Disagree with me? Tell me why. Think I don't know what I'm talking about? Challenge me. Give me a legal character, give me an expirenced character and I'll tell ya how I'd handle it. If I gotta pull out the Fiat, you win, I was wrong and we can continue chortling over our badassatude. No houserules~, no 'I don't use that book/line'.
*More than usual, I mean. As in 'slavishly devoted to furthering the PC's goals for no reason'
^ Don't ask me how, I'll just lie. I totally made up that number, but I can 'semicasually' get close to it.
+ I mean use the system to remove the assets from player control. Unsummon, whatever, and stack the situation in the NPC's favor. I figure Farce 12 spirits are uncommon enough that the player can not logically argue he is using new spirits for every summon... The existance of free spirits is proof enough for me that spirits are as 'real' as any other NPC.
@ I seem to recall reading of such a rule actually, but I'll be damned if I know for certain it exists, much less in this edition.

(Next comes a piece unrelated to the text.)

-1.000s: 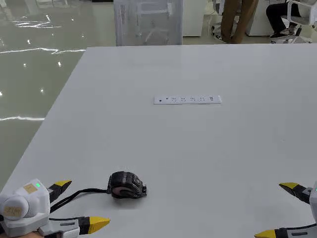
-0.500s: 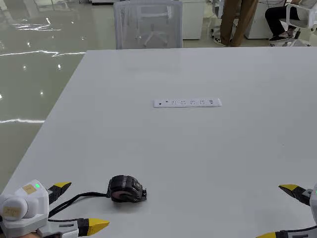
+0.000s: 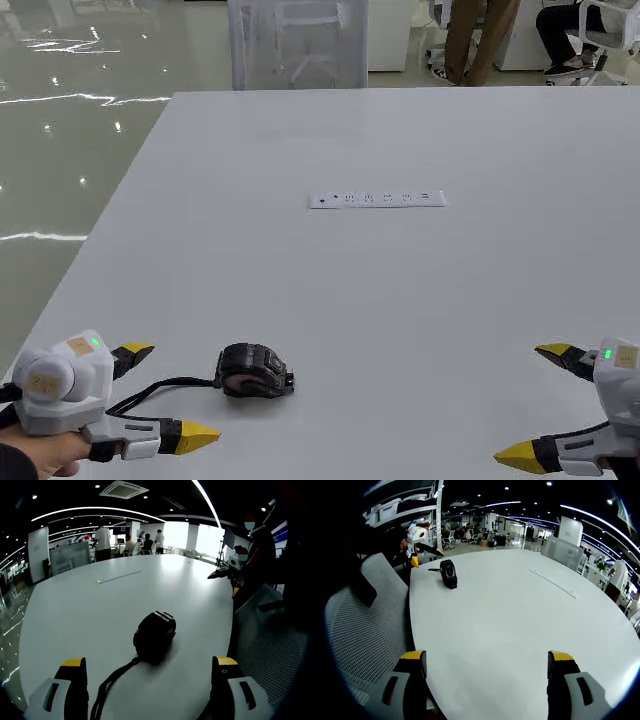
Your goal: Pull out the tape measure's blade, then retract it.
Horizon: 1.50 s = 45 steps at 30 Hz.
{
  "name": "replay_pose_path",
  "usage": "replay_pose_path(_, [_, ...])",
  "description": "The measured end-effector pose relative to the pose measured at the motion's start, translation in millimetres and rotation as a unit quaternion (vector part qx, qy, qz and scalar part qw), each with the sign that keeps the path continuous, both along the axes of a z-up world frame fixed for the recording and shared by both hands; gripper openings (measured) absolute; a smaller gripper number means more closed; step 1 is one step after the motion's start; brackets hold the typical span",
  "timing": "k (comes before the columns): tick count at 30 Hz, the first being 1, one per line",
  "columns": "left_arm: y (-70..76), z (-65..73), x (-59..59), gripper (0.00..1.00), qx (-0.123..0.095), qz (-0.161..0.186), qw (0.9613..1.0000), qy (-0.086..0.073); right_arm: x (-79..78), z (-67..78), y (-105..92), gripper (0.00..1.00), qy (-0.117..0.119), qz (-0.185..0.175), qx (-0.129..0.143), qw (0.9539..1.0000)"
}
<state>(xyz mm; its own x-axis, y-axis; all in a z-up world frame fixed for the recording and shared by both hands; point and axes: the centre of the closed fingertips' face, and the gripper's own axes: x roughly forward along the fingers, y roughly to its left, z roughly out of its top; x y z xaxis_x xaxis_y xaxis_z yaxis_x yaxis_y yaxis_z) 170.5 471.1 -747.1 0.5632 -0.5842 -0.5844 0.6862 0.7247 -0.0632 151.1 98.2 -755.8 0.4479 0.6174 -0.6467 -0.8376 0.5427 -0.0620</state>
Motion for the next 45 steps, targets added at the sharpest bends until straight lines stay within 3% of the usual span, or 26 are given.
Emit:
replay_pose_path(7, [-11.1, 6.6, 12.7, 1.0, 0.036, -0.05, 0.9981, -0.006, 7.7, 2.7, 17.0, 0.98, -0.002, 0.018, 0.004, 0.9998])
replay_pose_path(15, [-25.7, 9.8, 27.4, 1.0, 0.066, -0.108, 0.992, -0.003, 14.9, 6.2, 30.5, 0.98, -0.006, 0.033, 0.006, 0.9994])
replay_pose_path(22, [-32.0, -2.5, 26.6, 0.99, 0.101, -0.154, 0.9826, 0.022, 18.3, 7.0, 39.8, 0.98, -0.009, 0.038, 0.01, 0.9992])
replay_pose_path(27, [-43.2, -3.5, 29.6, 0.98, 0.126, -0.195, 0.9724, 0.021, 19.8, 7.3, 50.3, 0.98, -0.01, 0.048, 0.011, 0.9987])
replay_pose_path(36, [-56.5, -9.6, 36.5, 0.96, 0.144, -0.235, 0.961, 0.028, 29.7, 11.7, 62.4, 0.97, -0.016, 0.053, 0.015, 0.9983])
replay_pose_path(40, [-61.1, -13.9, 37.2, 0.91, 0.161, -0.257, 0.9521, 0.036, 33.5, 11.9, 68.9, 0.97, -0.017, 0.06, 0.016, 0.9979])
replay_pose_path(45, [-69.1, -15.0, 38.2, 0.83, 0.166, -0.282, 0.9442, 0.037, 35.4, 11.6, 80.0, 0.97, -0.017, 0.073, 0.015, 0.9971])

~ A houserule either requires a dice roll or negates/alters existing dice rolls. Spirits as NPC's, for example, isn't a houserule, its a method of RPing something in setting, as long as I don't force, remove or alter a roll from RAW. Likewise, where the RAW requires interpretation due to vagueness or debate over meaning is not a houserule either. A wildly inaccurate(unresearched recently) example: casting a spell through a ward at inanimate object 'focus' of the ward to bring it down easier than actually bringing it down. This was debated alongside ritual assassin circles a while back, and to my dim memory there is no rule that says wards have to be cast on a easily identifiable focus object. I would treat such an attempt as a flashy way to 'attack the ward' per the rules. Not a houserule, simply applying the rules available to me in a vague instance (the entire Ward debate was illustrative of houserule/not houserule in that almost any interpretation of the wards vs. ritual spell attacks could be called RAW or a Houserule by the opposed party). To sum up: Interpreting the rules in a favorable way is not houseruling, its the GM's job. Making some shit up or altering the rules in some meaningful way IS (fer ex, changing matrix rules to attribute vs skill. Altering the encumberance table, adding a trousersnake table to affect seduction rolls...). Caveat: I reserve the right to make simple, on the spot, rulings to cover areas of 'no rules exist'. Fer ex: If there is no rule regarding sleep, that does not mean I have to allow players to function as if sleep, and lack of it, did not affect them. Thus I can 'on the spot' say that only 16 hours a day is useful for summoning, compiling, hacking etc, and I can apply penalties to players who attempt to walk across the sahara desert without food or water. However, I will endeavor to avoid doing this in this thread unless someone gets stupid with it.